İstanbul’un “Gaziosmanpaşa” ilçesinde başta “deprem, yangın, sel” olmak üzere yekun “insani” afetler ve acil durumlara müdahalenin“tek” merkezden koordine edilmesi için “Afet ve Acil Durum Yönetim Merkezi” kuruldu…

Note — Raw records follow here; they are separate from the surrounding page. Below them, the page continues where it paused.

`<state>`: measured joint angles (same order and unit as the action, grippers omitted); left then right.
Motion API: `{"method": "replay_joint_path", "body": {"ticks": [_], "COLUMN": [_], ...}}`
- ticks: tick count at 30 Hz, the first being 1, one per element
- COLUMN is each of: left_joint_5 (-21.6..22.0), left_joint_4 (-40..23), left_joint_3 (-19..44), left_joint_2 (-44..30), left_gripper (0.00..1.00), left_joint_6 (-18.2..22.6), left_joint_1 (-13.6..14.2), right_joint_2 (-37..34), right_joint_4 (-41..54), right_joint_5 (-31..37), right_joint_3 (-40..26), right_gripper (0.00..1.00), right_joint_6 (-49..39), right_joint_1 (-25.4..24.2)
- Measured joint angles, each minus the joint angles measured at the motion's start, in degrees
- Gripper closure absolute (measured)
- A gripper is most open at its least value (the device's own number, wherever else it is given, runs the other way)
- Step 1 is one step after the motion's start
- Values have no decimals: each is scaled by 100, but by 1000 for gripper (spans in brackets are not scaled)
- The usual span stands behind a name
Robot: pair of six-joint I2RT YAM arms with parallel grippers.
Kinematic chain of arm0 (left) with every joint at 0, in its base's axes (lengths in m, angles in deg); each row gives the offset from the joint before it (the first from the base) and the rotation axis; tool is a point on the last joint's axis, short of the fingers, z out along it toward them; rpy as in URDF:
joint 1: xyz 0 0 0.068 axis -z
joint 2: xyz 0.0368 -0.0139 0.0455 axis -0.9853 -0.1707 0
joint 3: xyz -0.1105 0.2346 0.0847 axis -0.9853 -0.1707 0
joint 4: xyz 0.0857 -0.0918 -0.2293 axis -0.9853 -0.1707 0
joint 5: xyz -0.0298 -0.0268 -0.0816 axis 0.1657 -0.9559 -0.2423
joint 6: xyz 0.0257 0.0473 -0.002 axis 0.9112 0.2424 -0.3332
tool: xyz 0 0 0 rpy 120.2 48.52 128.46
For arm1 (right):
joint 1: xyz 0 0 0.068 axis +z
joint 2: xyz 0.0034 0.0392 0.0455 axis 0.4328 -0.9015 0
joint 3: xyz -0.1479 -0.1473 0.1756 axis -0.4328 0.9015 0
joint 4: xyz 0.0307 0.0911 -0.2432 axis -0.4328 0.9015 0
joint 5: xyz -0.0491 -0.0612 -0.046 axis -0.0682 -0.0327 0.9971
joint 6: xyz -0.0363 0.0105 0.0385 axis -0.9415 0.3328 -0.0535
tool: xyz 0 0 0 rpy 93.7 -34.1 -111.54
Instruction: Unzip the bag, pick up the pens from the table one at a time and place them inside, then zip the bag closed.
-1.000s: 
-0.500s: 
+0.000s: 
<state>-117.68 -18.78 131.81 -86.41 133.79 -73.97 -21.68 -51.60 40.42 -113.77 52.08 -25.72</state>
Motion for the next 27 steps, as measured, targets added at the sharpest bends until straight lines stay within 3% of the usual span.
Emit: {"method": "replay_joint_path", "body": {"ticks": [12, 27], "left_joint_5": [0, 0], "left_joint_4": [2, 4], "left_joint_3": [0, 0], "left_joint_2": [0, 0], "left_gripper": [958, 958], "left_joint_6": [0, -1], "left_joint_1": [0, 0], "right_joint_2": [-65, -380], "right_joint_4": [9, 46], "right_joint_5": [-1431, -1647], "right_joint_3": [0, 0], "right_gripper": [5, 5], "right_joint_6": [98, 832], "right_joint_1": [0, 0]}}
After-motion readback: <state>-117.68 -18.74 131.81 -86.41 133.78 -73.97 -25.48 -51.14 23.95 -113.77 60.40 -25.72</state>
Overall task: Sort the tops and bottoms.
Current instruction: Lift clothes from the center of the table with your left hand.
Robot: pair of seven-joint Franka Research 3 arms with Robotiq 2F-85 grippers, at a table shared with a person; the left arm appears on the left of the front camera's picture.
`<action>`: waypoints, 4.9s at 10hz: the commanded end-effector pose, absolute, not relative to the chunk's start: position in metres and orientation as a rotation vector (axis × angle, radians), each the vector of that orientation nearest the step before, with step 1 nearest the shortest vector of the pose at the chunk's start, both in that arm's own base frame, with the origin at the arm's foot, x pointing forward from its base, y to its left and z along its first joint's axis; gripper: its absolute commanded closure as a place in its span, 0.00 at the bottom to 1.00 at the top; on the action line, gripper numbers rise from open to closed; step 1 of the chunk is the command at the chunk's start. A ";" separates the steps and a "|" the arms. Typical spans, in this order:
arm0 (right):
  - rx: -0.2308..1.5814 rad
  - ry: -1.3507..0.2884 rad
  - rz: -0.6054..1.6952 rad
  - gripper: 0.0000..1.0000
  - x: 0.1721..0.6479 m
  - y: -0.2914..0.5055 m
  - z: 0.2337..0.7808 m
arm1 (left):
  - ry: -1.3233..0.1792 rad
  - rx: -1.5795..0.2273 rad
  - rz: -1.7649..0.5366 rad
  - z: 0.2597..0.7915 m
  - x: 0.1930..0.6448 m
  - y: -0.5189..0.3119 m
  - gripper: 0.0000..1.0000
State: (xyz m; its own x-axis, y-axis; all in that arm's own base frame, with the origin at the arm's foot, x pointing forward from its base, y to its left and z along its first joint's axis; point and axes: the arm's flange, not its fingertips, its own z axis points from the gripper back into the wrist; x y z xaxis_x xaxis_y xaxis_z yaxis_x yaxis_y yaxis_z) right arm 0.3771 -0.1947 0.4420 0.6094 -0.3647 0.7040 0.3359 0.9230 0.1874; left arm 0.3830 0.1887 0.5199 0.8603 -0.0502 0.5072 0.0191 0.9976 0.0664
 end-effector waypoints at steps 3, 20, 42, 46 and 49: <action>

Kastamonu’ya “örnek” alalım.
(Evvel zaman “Üsküdar’a kadar Kastamonu” diyerek övünmek ile bugün İstanbul’un bir ilçesini kendine “örnek” almak ne kadar uyuşur bilinmez?…
Gelinen nokta bu ancak.)
Gaziosmanpaşa Kaymakamlığı ile Gaziosmanpaşa Belediyesi işbirliğinde hayata geçen “Afet ve Acil Durum Yönetim Merkezi” sayesindeafetlere ve acil durumlara müdahale tek merkezden koordineli bir şekilde yönetilecek…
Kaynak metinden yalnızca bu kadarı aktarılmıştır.